EXERCISE BRIEF ▸ Would you print, word for word, only the lines running from the line with "Trace the outline of the <item>black" to the last line of the entries, without the pictures?

Records excerpted from a collection:
================================

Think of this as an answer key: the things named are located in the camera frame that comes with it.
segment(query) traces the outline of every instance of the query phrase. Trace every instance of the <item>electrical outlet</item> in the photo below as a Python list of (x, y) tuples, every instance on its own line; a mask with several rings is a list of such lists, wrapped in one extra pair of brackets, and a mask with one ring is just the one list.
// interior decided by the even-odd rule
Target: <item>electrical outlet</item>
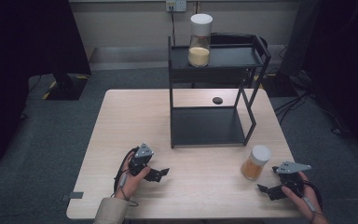
[(170, 12), (171, 11), (170, 7), (172, 7), (172, 11), (175, 11), (176, 10), (175, 5), (176, 5), (175, 0), (165, 1), (165, 10)]
[(187, 2), (186, 0), (176, 0), (175, 11), (186, 11)]
[(171, 11), (170, 7), (172, 7), (172, 11), (174, 12), (185, 12), (187, 10), (187, 2), (186, 0), (167, 0), (165, 1), (165, 10)]

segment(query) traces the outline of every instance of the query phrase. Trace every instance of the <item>shelf rack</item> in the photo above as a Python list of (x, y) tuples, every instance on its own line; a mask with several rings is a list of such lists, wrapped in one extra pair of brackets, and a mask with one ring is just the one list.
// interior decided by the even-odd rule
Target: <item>shelf rack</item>
[[(206, 66), (194, 67), (188, 62), (188, 46), (172, 46), (168, 37), (168, 64), (170, 81), (171, 147), (182, 145), (247, 145), (256, 122), (252, 104), (271, 58), (257, 35), (249, 43), (211, 45), (211, 57)], [(261, 68), (253, 83), (255, 70)], [(180, 106), (173, 105), (174, 83), (236, 82), (239, 84), (234, 105)], [(254, 88), (248, 100), (244, 86)], [(237, 105), (245, 102), (252, 125), (247, 133), (242, 129)]]

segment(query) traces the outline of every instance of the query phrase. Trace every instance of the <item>wooden table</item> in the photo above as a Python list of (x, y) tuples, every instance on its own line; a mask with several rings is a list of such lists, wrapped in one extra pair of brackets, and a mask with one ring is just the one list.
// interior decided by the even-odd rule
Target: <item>wooden table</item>
[[(223, 105), (232, 105), (238, 90), (175, 89), (177, 106), (210, 105), (216, 96)], [(249, 96), (253, 90), (246, 90)], [(270, 201), (256, 184), (279, 185), (271, 167), (293, 161), (281, 127), (267, 94), (260, 90), (253, 112), (257, 125), (246, 147), (198, 146), (171, 148), (169, 90), (112, 90), (104, 97), (100, 114), (89, 141), (74, 192), (82, 199), (71, 199), (67, 216), (94, 218), (100, 201), (113, 191), (114, 177), (126, 153), (143, 142), (154, 152), (149, 165), (157, 170), (170, 168), (160, 183), (142, 181), (131, 198), (130, 219), (255, 218), (298, 217), (287, 199)], [(244, 130), (250, 125), (246, 108), (239, 111)], [(261, 176), (245, 178), (241, 165), (253, 146), (265, 145), (272, 151)]]

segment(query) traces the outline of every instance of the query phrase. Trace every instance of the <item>human hand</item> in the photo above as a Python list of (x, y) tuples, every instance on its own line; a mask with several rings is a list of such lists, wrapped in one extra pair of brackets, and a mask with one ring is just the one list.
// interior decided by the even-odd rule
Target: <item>human hand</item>
[(126, 200), (128, 201), (132, 194), (135, 193), (135, 191), (138, 189), (139, 184), (141, 183), (141, 180), (145, 178), (145, 176), (147, 176), (147, 174), (149, 174), (150, 172), (150, 167), (146, 166), (137, 176), (133, 176), (130, 172), (129, 172), (129, 163), (131, 158), (133, 157), (133, 155), (135, 154), (135, 152), (132, 152), (127, 158), (126, 160), (124, 160), (124, 164), (122, 167), (122, 171), (123, 174), (121, 174), (121, 177), (118, 181), (118, 183), (121, 183), (122, 178), (127, 178), (125, 180), (124, 186), (118, 186), (117, 191), (115, 193), (115, 198), (119, 198), (122, 200)]
[[(298, 172), (301, 178), (305, 181), (309, 181), (308, 178), (302, 172)], [(315, 191), (308, 185), (304, 185), (304, 197), (307, 197), (315, 208), (315, 212), (312, 212), (302, 198), (295, 195), (289, 188), (282, 186), (283, 193), (297, 206), (298, 210), (310, 221), (311, 224), (324, 224), (328, 223), (321, 207), (319, 206), (318, 199), (316, 198)]]

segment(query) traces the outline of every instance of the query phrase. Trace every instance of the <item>sleeve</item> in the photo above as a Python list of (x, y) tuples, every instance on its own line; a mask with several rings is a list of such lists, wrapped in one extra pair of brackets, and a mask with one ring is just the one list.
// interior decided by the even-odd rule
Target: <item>sleeve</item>
[(98, 208), (94, 224), (121, 224), (128, 209), (127, 201), (118, 198), (104, 198)]

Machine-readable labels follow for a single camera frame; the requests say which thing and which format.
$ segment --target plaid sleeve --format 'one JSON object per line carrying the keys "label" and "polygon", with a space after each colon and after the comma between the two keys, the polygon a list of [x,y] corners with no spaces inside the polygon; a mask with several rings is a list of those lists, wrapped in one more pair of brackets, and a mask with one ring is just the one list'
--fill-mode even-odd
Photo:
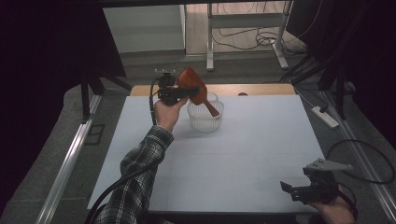
{"label": "plaid sleeve", "polygon": [[[154,162],[161,162],[165,150],[173,140],[172,134],[164,128],[153,126],[144,140],[122,160],[121,176],[142,170]],[[157,167],[152,168],[113,190],[110,201],[95,223],[145,223],[156,173]]]}

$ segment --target white power strip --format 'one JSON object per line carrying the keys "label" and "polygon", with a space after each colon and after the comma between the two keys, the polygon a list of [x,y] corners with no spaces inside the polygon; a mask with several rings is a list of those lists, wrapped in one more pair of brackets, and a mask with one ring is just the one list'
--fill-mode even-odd
{"label": "white power strip", "polygon": [[316,114],[323,122],[325,122],[330,128],[335,128],[339,125],[335,119],[333,119],[330,115],[328,115],[326,112],[320,112],[320,107],[315,106],[314,108],[311,109],[314,114]]}

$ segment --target desk leg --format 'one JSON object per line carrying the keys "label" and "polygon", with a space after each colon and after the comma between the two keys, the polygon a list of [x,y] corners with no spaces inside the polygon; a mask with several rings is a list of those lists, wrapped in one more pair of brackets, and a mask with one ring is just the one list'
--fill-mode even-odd
{"label": "desk leg", "polygon": [[213,71],[213,40],[212,40],[212,4],[207,4],[207,51],[206,51],[206,70]]}
{"label": "desk leg", "polygon": [[288,23],[288,19],[289,19],[291,3],[292,3],[291,0],[288,1],[286,3],[286,7],[283,9],[282,22],[280,23],[279,31],[277,32],[276,41],[272,45],[275,55],[277,57],[277,60],[279,61],[280,67],[284,70],[289,69],[289,65],[286,62],[285,57],[283,56],[281,44],[282,44],[283,33],[285,32],[286,24]]}

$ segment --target brown plastic scoop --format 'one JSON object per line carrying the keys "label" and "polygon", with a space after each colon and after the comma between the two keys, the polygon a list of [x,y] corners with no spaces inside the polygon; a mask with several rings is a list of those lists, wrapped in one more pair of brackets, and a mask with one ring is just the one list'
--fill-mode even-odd
{"label": "brown plastic scoop", "polygon": [[195,105],[205,104],[213,117],[220,114],[219,111],[207,101],[206,85],[192,68],[187,67],[180,73],[180,75],[178,75],[177,85],[180,88],[186,89],[199,87],[199,93],[194,96],[190,96],[192,103]]}

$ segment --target wire basket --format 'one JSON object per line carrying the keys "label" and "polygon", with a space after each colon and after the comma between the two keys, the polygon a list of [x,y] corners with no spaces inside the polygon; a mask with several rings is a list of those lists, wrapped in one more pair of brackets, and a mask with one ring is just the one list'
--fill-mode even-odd
{"label": "wire basket", "polygon": [[209,101],[218,111],[219,115],[213,117],[204,104],[195,105],[189,102],[187,111],[190,116],[190,126],[202,133],[212,133],[221,125],[221,118],[224,110],[224,103],[219,101],[219,97],[214,92],[209,92],[216,97],[215,100]]}

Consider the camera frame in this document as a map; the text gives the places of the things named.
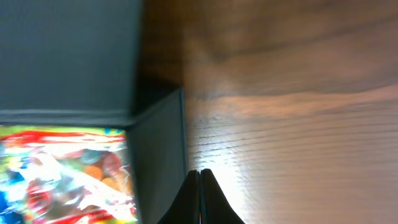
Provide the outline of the colourful gummy candy bag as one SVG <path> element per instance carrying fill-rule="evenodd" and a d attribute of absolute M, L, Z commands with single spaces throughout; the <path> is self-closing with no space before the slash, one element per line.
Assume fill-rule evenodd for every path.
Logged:
<path fill-rule="evenodd" d="M 2 223 L 137 223 L 126 132 L 1 127 Z"/>

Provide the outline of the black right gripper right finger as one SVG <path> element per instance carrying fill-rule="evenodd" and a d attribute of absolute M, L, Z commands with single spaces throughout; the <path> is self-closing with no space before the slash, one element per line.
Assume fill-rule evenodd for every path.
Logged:
<path fill-rule="evenodd" d="M 201 224 L 244 224 L 228 203 L 211 169 L 200 172 Z"/>

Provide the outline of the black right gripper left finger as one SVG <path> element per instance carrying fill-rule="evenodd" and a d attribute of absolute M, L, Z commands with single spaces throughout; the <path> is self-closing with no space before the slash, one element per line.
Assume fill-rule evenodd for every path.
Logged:
<path fill-rule="evenodd" d="M 158 224 L 199 224 L 200 222 L 199 173 L 188 172 L 170 208 Z"/>

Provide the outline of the black gift box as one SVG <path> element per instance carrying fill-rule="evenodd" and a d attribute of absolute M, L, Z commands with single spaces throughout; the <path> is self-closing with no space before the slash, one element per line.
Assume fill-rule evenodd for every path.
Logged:
<path fill-rule="evenodd" d="M 139 70 L 142 0 L 1 0 L 1 122 L 127 132 L 140 223 L 187 174 L 183 90 Z"/>

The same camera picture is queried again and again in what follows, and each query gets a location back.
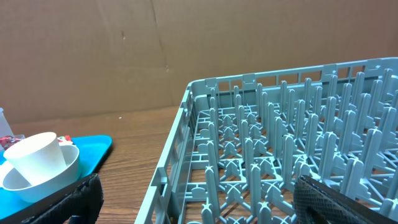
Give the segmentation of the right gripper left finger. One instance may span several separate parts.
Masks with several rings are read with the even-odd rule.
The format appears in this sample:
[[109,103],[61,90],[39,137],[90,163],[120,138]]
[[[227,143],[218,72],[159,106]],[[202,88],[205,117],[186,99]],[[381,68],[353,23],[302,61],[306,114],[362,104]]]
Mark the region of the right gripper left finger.
[[86,177],[1,219],[16,224],[94,224],[103,206],[103,189],[98,174]]

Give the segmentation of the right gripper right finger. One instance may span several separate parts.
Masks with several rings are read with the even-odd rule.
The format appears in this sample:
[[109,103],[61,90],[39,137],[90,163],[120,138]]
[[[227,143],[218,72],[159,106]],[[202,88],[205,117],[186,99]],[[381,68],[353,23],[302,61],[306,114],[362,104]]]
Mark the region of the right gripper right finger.
[[299,223],[397,223],[307,175],[296,179],[293,198]]

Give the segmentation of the red snack wrapper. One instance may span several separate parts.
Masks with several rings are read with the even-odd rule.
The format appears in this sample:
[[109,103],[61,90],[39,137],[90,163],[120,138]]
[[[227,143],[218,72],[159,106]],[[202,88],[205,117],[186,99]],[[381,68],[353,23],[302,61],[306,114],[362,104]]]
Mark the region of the red snack wrapper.
[[[4,150],[7,150],[10,148],[12,145],[16,144],[17,142],[23,140],[24,137],[12,137],[12,136],[4,136],[1,137],[1,147]],[[73,145],[72,138],[69,135],[66,136],[59,136],[58,138],[58,143],[63,146],[63,145]]]

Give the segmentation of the large white plate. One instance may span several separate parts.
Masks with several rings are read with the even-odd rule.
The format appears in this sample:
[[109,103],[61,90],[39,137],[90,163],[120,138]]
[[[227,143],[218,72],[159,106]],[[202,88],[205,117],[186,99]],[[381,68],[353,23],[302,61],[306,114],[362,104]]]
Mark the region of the large white plate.
[[4,163],[0,165],[0,188],[3,188],[3,180],[13,168],[13,165],[9,161],[4,161]]

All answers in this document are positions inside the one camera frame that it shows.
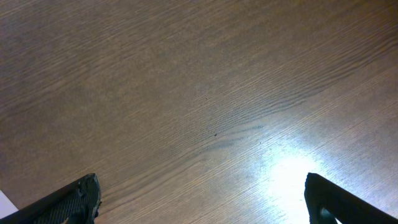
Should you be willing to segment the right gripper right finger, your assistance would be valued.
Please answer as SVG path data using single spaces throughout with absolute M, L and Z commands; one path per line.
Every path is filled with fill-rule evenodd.
M 397 224 L 396 218 L 316 173 L 307 174 L 304 197 L 310 224 Z

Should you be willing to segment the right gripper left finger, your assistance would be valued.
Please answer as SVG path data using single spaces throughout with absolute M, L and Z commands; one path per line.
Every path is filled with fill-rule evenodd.
M 94 224 L 100 205 L 100 183 L 90 173 L 2 218 L 1 224 Z

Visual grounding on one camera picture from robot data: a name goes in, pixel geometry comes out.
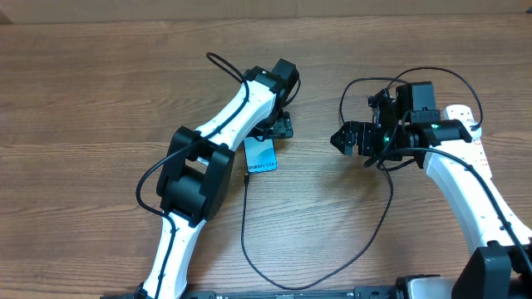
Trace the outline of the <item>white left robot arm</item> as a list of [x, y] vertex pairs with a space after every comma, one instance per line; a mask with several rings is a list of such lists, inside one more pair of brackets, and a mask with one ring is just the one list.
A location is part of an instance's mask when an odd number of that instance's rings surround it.
[[162, 232], [150, 275], [135, 298], [179, 298], [200, 231], [224, 202], [235, 151], [245, 138], [287, 139], [293, 136], [283, 108], [300, 87], [295, 65], [279, 61], [271, 70], [247, 70], [239, 92], [212, 120], [195, 130], [180, 127], [161, 170], [156, 193]]

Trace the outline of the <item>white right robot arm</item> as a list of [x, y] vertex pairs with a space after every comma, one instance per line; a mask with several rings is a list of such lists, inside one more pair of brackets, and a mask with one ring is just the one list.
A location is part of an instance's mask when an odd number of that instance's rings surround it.
[[438, 275], [400, 277], [391, 298], [529, 298], [531, 230], [491, 180], [480, 125], [463, 105], [436, 107], [430, 82], [380, 91], [368, 100], [372, 121], [346, 121], [330, 142], [368, 163], [384, 160], [424, 169], [443, 193], [466, 240], [470, 258], [456, 280]]

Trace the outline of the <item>Samsung Galaxy smartphone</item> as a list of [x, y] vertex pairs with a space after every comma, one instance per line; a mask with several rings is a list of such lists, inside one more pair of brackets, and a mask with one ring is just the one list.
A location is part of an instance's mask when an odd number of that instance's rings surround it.
[[253, 137], [247, 137], [244, 139], [244, 153], [247, 170], [251, 174], [278, 168], [273, 140], [257, 141]]

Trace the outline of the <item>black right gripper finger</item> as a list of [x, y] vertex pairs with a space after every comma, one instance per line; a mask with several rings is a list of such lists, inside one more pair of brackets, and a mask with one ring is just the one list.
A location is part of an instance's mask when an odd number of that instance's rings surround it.
[[360, 123], [357, 121], [345, 122], [337, 133], [334, 134], [335, 139], [355, 140], [358, 135]]
[[342, 154], [352, 156], [353, 147], [357, 143], [357, 135], [355, 133], [335, 134], [330, 138], [330, 143]]

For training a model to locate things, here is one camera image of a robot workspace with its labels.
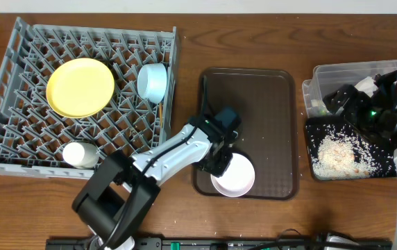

================================

ANSWER TO THE EXERCISE ▸
Trace the outline of the <item>black right gripper finger</item> as a list of [x, y] vertex pairs with a space after every comma, one instance per line; a mask with several rings is a list of such lists, inside one more pair of brackets, and a mask with one ring is just the one list.
A location is part of an instance's mask when an odd number of that instance's rings surround it.
[[360, 123], [357, 121], [345, 122], [337, 133], [334, 134], [335, 139], [355, 140], [358, 135]]
[[342, 154], [352, 156], [353, 147], [357, 143], [357, 135], [355, 133], [335, 134], [330, 138], [330, 143]]

For training a model to locate things, here is one camera image of a robot workspace with its labels.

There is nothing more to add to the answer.